If Government healthcare is not repealed, then you will just simply show up at your local post office or DMV or IRS office and get in the line, with those ropes and stanchions, and when you get up to the window, they will decide what you get.

[We don’t need no stinkin’ doctors!]

Don’t worry about a thing.

The guy or gal at the window will flip pages in a million page “Policy and Procedures Manual” based on the 3000 page law. And then he or she will decide what kind of health care you will get.

No appeal. No legal alternatives.

And if you DO get health care, the IRS will be in charge of collecting the money from you.

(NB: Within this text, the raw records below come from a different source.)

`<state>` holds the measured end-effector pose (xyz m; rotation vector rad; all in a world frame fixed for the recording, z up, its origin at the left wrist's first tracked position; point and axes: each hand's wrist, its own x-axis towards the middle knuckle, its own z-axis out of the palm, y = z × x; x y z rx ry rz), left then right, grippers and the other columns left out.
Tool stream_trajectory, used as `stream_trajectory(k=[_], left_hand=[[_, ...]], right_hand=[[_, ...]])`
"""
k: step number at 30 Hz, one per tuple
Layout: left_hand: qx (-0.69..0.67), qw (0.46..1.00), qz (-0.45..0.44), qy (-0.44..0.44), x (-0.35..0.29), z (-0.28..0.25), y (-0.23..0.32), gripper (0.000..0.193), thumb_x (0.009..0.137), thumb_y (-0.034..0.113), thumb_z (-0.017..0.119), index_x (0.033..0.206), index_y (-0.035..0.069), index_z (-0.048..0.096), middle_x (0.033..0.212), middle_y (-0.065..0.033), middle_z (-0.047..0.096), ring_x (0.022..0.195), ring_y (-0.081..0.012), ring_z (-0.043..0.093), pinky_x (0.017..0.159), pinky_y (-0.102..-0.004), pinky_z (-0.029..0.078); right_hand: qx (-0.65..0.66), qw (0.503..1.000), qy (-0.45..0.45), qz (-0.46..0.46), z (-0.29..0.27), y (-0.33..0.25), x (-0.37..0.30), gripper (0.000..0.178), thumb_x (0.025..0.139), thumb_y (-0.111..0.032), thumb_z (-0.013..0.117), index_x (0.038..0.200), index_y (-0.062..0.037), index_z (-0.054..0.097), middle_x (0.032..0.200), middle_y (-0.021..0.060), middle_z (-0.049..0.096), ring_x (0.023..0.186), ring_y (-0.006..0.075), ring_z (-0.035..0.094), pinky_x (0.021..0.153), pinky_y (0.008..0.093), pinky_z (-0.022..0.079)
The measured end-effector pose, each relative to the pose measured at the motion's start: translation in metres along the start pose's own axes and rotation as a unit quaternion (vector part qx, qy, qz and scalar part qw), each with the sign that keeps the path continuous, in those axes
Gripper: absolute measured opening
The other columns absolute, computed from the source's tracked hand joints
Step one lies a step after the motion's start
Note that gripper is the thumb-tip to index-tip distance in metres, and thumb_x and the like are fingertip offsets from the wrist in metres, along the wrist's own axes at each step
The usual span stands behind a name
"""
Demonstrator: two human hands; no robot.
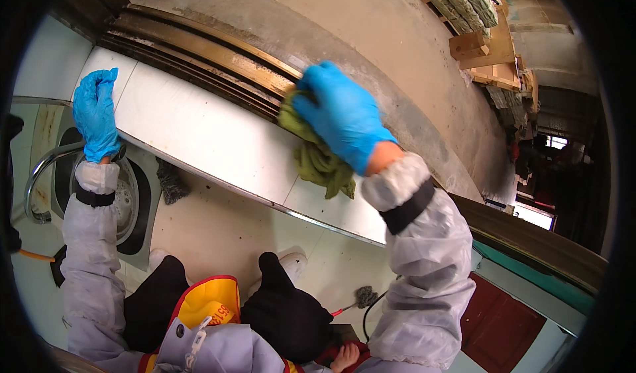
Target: The person scrapes debris from a window sill and countertop using a red-handled scraper, then wipes the surfaces with a green cloth. They rinse the cloth in a sink and continue wiping the sill and frame. A second person briefly assists by wiping nearby areas.
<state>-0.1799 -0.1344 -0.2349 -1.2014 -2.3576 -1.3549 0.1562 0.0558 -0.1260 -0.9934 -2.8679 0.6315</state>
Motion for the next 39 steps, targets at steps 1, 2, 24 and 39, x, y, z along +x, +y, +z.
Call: stream_trajectory(k=[1,2,24,39], left_hand=[[0.008,1.000,0.021,0.014,0.000,0.001,0.000,0.017,0.092,0.022,0.063,0.095,0.006,0.069,0.083,-0.0076,0.063,0.076,-0.0207,0.057,0.072,-0.0338,0.046],[0.005,1.000,0.026,0.016,0.000,0.001,-0.001,0.017,0.092,0.022,0.063,0.095,0.006,0.069,0.083,-0.0076,0.063,0.076,-0.0208,0.057,0.072,-0.0338,0.046],[-0.003,0.993,0.112,-0.035,0.004,0.001,0.024,0.019,0.094,0.019,0.063,0.108,0.008,0.069,0.098,-0.0083,0.068,0.088,-0.0252,0.063,0.081,-0.0350,0.049],[0.154,0.934,0.270,-0.177,-0.074,0.081,0.264,0.037,0.070,0.043,0.082,0.082,0.010,0.073,0.071,-0.0045,0.057,0.071,-0.0217,0.056,0.061,-0.0373,0.044]], right_hand=[[-0.034,0.999,0.007,-0.032,0.002,-0.007,0.008,0.017,0.089,-0.016,0.065,0.103,-0.0071,0.061,0.098,0.0157,0.061,0.088,0.0355,0.063,0.079,0.0404,0.051],[-0.049,0.998,-0.008,-0.025,0.003,-0.013,0.016,0.018,0.090,-0.019,0.065,0.103,-0.0075,0.061,0.098,0.0163,0.062,0.088,0.0370,0.063,0.078,0.0415,0.052],[-0.023,0.904,0.022,0.427,-0.062,0.086,-0.318,0.016,0.091,-0.020,0.062,0.092,-0.0050,0.058,0.078,0.0151,0.061,0.071,0.0270,0.059,0.069,0.0369,0.049],[0.195,0.881,0.291,0.319,0.041,0.110,-0.319,0.005,0.085,-0.004,0.061,0.083,-0.0014,0.057,0.076,0.0078,0.055,0.067,0.0159,0.054,0.064,0.0292,0.047]])
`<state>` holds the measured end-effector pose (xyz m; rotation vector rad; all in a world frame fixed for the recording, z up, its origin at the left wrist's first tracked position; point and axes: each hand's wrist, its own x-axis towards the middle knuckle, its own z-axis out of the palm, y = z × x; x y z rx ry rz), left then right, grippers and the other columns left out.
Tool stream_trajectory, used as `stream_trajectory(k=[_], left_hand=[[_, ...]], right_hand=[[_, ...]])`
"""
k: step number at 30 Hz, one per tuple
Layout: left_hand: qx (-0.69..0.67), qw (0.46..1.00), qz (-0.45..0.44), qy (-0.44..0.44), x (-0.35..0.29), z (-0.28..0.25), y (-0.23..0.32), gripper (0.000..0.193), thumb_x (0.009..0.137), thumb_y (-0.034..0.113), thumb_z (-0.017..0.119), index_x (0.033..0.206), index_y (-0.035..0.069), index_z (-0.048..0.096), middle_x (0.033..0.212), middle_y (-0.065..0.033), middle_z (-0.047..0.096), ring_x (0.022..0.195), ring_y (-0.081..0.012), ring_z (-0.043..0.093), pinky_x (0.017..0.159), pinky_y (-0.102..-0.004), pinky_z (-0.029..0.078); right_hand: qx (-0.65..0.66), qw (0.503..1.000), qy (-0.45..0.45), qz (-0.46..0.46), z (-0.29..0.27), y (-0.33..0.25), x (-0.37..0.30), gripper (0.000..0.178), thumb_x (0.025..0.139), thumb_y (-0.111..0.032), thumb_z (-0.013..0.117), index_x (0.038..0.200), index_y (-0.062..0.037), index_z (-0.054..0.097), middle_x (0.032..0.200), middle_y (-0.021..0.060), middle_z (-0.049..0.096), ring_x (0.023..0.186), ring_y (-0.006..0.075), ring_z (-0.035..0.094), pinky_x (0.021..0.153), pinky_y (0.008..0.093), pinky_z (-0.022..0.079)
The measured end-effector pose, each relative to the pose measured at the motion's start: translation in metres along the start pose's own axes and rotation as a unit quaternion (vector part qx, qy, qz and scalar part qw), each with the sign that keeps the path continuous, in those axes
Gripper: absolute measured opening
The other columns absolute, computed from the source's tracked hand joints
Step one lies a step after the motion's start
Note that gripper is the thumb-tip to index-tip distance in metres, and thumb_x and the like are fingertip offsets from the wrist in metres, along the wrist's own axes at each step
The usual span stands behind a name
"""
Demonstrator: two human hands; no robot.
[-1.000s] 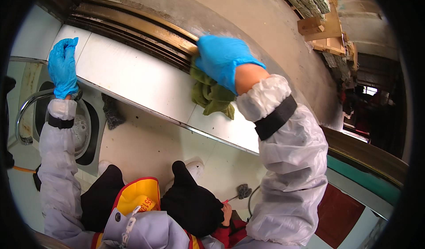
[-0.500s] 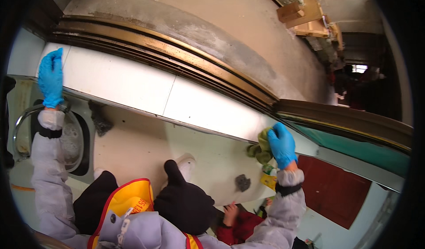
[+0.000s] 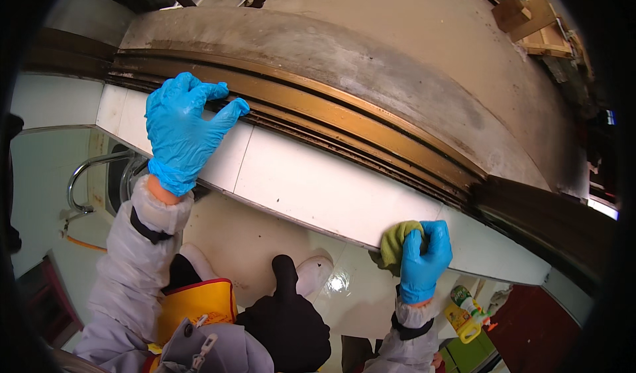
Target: The person scrapes debris from a window sill and countertop using a red-handled scraper, then wipes the surfaces with a green cloth. They rinse the cloth in a sink and continue wiping the sill and frame. A second person briefly assists by wiping nearby areas.
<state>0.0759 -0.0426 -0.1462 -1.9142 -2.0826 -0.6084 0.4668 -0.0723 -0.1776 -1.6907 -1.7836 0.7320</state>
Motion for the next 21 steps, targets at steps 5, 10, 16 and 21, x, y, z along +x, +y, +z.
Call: stream_trajectory(k=[5,10,16,21], left_hand=[[-0.024,0.995,-0.089,-0.048,-0.001,0.005,0.026,0.033,0.075,0.040,0.079,0.080,0.010,0.070,0.075,-0.0074,0.063,0.070,-0.0255,0.061,0.064,-0.0382,0.049],[-0.005,0.967,-0.213,-0.142,0.010,0.002,0.042,0.031,0.079,0.036,0.077,0.086,0.007,0.072,0.081,-0.0092,0.069,0.070,-0.0244,0.065,0.065,-0.0361,0.052],[0.039,0.937,-0.274,-0.212,0.020,0.006,0.044,0.026,0.082,0.034,0.073,0.084,0.008,0.070,0.081,-0.0105,0.069,0.069,-0.0279,0.064,0.064,-0.0374,0.051],[-0.127,0.921,-0.351,-0.110,0.013,0.003,0.050,0.018,0.084,0.026,0.070,0.082,0.008,0.068,0.079,-0.0053,0.067,0.073,-0.0198,0.062,0.069,-0.0327,0.050]], right_hand=[[0.002,0.999,-0.004,-0.033,-0.001,0.002,-0.001,0.004,0.082,-0.003,0.061,0.083,-0.0016,0.057,0.074,0.0091,0.053,0.064,0.0179,0.053,0.061,0.0303,0.046],[0.028,0.999,-0.010,-0.032,-0.001,0.000,-0.001,0.004,0.081,-0.004,0.061,0.082,-0.0016,0.058,0.073,0.0095,0.052,0.063,0.0190,0.053,0.058,0.0311,0.045],[0.075,0.997,-0.028,-0.006,-0.004,0.008,-0.003,0.007,0.080,-0.007,0.062,0.082,-0.0017,0.057,0.074,0.0095,0.052,0.063,0.0206,0.052,0.059,0.0319,0.044],[0.090,0.996,-0.021,-0.011,-0.005,0.016,-0.005,0.009,0.079,-0.008,0.063,0.082,-0.0030,0.057,0.076,0.0091,0.051,0.064,0.0211,0.050,0.058,0.0323,0.042]])
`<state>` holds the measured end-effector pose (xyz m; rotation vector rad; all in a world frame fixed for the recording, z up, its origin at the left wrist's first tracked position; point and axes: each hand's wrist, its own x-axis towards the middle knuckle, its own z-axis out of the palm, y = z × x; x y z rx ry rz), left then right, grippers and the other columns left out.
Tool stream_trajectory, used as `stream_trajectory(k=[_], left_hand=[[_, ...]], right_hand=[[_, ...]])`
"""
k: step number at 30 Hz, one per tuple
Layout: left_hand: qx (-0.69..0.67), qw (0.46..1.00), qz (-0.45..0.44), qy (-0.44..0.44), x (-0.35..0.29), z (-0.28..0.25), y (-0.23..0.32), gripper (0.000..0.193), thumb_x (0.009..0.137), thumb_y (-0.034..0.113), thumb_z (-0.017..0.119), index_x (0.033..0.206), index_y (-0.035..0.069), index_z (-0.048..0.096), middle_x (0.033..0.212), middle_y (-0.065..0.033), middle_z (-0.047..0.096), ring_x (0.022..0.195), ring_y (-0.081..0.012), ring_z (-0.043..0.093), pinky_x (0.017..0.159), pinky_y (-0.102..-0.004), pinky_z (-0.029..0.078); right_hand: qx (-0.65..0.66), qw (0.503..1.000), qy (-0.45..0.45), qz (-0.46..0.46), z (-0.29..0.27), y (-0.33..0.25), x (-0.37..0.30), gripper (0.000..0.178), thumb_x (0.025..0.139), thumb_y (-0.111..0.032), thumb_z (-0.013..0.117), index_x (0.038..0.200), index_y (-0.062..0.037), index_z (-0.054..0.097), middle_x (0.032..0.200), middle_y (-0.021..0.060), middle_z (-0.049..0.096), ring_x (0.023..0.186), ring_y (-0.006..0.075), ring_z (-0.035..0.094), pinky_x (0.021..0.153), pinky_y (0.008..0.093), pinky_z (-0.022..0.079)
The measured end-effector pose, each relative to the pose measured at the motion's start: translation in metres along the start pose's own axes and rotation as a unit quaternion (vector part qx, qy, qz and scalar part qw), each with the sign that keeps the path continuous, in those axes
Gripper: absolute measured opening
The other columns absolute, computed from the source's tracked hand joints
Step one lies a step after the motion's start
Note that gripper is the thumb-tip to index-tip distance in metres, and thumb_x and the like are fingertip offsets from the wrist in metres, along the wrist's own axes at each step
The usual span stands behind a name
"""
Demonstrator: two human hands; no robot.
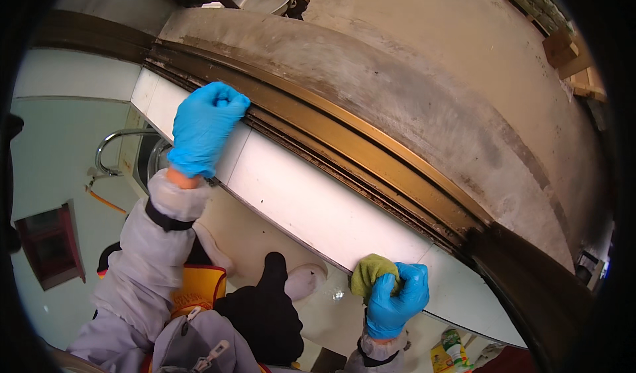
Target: The person scrapes debris from a window sill and countertop using a red-handled scraper, then wipes the surfaces with a green cloth. They rinse the cloth in a sink and continue wiping the sill and frame. A second person briefly assists by wiping nearby areas.
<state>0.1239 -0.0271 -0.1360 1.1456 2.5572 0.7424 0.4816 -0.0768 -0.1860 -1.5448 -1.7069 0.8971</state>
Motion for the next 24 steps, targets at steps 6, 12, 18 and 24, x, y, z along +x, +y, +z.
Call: stream_trajectory(k=[6,12,18,24], left_hand=[[-0.122,0.964,0.076,-0.225,-0.023,-0.073,-0.030,0.012,0.088,0.010,0.070,0.099,0.005,0.070,0.080,-0.0019,0.063,0.073,-0.0092,0.056,0.072,-0.0271,0.050],[-0.023,0.970,0.228,-0.082,-0.008,-0.071,-0.040,0.021,0.089,0.014,0.069,0.108,0.009,0.072,0.077,-0.0050,0.064,0.064,-0.0153,0.059,0.055,-0.0276,0.048],[0.158,0.932,0.319,-0.073,0.016,-0.043,-0.034,0.034,0.088,0.024,0.069,0.119,0.009,0.070,0.094,-0.0082,0.056,0.093,-0.0235,0.051,0.085,-0.0364,0.043],[0.053,0.924,0.376,-0.047,0.007,-0.013,-0.045,0.030,0.089,0.032,0.068,0.114,0.016,0.073,0.084,-0.0061,0.052,0.081,-0.0229,0.049,0.072,-0.0362,0.041]], right_hand=[[0.002,1.000,-0.021,0.004,-0.003,0.001,-0.001,0.008,0.081,-0.009,0.063,0.082,-0.0038,0.057,0.076,0.0092,0.049,0.065,0.0202,0.050,0.058,0.0318,0.041],[0.008,1.000,-0.002,-0.002,0.000,0.000,-0.002,0.006,0.079,-0.006,0.062,0.082,-0.0035,0.057,0.077,0.0089,0.049,0.065,0.0207,0.050,0.058,0.0321,0.041],[-0.007,1.000,-0.005,-0.016,-0.002,0.003,-0.003,0.007,0.079,-0.007,0.062,0.083,-0.0036,0.057,0.077,0.0089,0.050,0.065,0.0213,0.050,0.058,0.0331,0.041],[-0.006,1.000,-0.008,-0.007,-0.003,0.005,-0.005,0.007,0.079,-0.008,0.061,0.082,-0.0036,0.056,0.076,0.0088,0.049,0.064,0.0214,0.050,0.058,0.0332,0.041]])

What more could you ask for.
 
Hmmmm… and we have a shortage of doctors now? What’s going to happen then? I understand numerous students are debating whether they should continue in their medical degrees if the “healthcare” bill passes.
They’ll most likely find other careers then medical; perhaps in the oil industry as that is an area what will grow as time goes on since we’ll be doing alot of oil exploration; Plus there’ll be plent of job opporunities in retail for them as well. I’m sure it’ll be a bright picture for them.
 
unimportant.

Pretty soon.

If Government healthcare is not repealed, then you will just simply show up at your local post office or DMV or IRS office and get in the line, with those ropes and stanchions, and when you get up to the window, they will decide what you get.

[We don’t need no stinkin’ doctors!]

Don’t worry about a thing.

The guy or gal at the window will flip pages in a million page “Policy and Procedures Manual” based on the 3000 page law. And then he or she will decide what kind of health care you will get.

No appeal. No legal alternatives.

And if you DO get health care, the IRS will be in charge of collecting the money from you.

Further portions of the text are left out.